Only a number is wanted here: how many lines in the records below contain the string "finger".

(Stored items)
'''

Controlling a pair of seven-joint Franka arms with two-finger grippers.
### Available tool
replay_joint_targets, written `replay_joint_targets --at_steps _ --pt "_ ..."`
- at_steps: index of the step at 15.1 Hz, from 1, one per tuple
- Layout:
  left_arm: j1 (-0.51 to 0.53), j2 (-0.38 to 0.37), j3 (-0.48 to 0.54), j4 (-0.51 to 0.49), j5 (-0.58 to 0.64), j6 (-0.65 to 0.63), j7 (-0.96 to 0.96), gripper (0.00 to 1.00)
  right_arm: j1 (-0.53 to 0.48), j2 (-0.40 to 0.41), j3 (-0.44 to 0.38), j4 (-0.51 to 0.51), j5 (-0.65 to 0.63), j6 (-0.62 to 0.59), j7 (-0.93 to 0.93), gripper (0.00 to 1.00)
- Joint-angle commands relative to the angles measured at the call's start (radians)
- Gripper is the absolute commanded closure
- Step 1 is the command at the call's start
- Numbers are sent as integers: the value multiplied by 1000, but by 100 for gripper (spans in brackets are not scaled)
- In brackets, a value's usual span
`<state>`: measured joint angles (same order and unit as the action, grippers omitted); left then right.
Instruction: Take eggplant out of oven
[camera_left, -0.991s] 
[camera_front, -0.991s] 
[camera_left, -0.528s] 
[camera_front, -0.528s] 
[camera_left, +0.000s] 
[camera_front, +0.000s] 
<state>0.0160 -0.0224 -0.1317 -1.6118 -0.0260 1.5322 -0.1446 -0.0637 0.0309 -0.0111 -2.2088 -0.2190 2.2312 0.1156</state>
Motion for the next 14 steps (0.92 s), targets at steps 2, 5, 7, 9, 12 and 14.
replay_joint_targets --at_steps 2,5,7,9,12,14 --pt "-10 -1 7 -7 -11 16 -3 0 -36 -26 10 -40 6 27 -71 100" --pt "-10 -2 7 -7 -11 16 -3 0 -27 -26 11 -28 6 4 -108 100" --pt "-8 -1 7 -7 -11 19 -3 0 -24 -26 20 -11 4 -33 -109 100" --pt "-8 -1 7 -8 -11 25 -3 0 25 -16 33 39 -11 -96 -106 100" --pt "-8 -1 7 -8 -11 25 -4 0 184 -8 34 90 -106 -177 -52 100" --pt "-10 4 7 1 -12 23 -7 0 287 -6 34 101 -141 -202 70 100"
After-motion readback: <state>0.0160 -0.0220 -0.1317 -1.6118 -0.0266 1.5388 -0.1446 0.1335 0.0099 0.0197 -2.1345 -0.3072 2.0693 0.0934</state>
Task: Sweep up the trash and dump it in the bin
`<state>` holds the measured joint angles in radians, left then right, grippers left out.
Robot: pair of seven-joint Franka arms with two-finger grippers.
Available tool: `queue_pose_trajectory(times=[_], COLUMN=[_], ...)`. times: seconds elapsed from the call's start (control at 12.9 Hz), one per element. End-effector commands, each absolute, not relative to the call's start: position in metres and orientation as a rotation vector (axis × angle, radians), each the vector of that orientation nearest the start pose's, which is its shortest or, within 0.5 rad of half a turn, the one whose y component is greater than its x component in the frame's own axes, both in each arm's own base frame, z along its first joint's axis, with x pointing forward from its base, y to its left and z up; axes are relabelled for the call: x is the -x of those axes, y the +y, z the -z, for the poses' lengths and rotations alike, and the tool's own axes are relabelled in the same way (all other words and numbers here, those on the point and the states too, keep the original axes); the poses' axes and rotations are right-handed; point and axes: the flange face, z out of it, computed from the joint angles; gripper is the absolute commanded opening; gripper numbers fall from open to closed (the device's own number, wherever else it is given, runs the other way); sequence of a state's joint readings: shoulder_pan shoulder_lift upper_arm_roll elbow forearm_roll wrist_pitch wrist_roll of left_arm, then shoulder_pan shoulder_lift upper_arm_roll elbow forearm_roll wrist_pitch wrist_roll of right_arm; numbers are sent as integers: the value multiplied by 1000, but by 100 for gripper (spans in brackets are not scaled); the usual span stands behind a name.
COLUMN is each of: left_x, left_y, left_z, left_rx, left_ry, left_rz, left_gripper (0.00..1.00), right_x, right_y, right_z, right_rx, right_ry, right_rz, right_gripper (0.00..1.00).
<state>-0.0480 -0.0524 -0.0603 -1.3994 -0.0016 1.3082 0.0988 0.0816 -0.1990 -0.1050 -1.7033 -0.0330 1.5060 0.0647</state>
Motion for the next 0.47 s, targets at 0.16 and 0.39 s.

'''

Exercise answer – 2